= WORK REQUIRED =
Write out the data exactly, please, and omit the pictures.

**** MATERIAL PROVIDED

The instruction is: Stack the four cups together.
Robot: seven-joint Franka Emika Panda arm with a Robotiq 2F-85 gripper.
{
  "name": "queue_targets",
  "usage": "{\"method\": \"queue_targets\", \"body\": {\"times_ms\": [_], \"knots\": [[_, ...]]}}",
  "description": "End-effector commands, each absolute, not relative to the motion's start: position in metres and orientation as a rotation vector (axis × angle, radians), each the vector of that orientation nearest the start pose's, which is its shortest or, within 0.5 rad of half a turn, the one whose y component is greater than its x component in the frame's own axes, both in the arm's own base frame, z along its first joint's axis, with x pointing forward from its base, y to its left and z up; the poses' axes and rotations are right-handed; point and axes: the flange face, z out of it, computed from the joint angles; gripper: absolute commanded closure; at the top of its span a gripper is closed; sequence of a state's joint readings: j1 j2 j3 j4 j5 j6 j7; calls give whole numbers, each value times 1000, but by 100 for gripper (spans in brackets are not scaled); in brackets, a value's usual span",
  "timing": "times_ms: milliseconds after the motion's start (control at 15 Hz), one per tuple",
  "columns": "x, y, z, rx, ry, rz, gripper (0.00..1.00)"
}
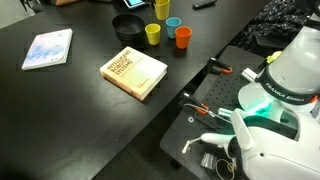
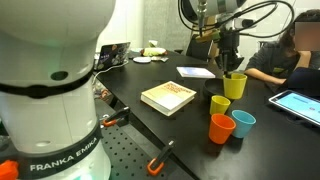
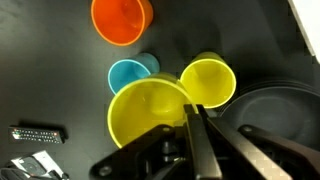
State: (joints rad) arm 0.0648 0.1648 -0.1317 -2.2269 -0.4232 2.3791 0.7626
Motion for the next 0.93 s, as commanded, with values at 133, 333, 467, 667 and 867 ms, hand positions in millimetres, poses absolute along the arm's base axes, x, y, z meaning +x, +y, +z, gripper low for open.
{"method": "queue_targets", "body": {"times_ms": [133,333,467,667,867], "knots": [[543,-75,318,-3337,983,-190,95],[539,-92,313,-3324,1010,-180,96],[536,-104,308,-3311,1042,-164,96],[531,-116,297,-3283,1046,-157,96],[527,-120,281,-3248,1060,-137,96]]}}
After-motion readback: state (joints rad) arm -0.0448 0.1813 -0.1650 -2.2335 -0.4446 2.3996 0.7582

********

= TASK SOLUTION =
The instruction is: Stack the four cups together.
Robot: seven-joint Franka Emika Panda arm with a Robotiq 2F-85 gripper.
{
  "name": "queue_targets",
  "usage": "{\"method\": \"queue_targets\", \"body\": {\"times_ms\": [_], \"knots\": [[_, ...]]}}",
  "description": "End-effector commands, each absolute, not relative to the motion's start: position in metres and orientation as a rotation vector (axis × angle, radians), each the vector of that orientation nearest the start pose's, which is its shortest or, within 0.5 rad of half a turn, the one whose y component is greater than its x component in the frame's own axes, both in the arm's own base frame, z along its first joint's axis, with x pointing forward from its base, y to its left and z up; the poses' axes and rotations are right-handed; point and axes: the flange face, z out of it, computed from the joint angles; gripper: absolute commanded closure; at the top of its span a gripper is closed; sequence of a state's joint readings: j1 j2 j3 j4 j5 j6 j7; calls give whole numbers, each value times 1000, but by 100 for gripper (spans in brackets are not scaled); in brackets, a value's usual span",
  "timing": "times_ms: milliseconds after the motion's start (control at 15 Hz), one per tuple",
  "columns": "x, y, z, rx, ry, rz, gripper (0.00..1.00)"
}
State: (joints rad) arm 0.0648 0.1648 -0.1317 -2.2269 -0.4232 2.3791 0.7626
Motion for the next 0.93 s, as commanded, with values at 133, 333, 467, 667 and 867 ms, hand positions in millimetres, poses absolute along the arm's base axes, x, y, z meaning +x, +y, +z, gripper low for open.
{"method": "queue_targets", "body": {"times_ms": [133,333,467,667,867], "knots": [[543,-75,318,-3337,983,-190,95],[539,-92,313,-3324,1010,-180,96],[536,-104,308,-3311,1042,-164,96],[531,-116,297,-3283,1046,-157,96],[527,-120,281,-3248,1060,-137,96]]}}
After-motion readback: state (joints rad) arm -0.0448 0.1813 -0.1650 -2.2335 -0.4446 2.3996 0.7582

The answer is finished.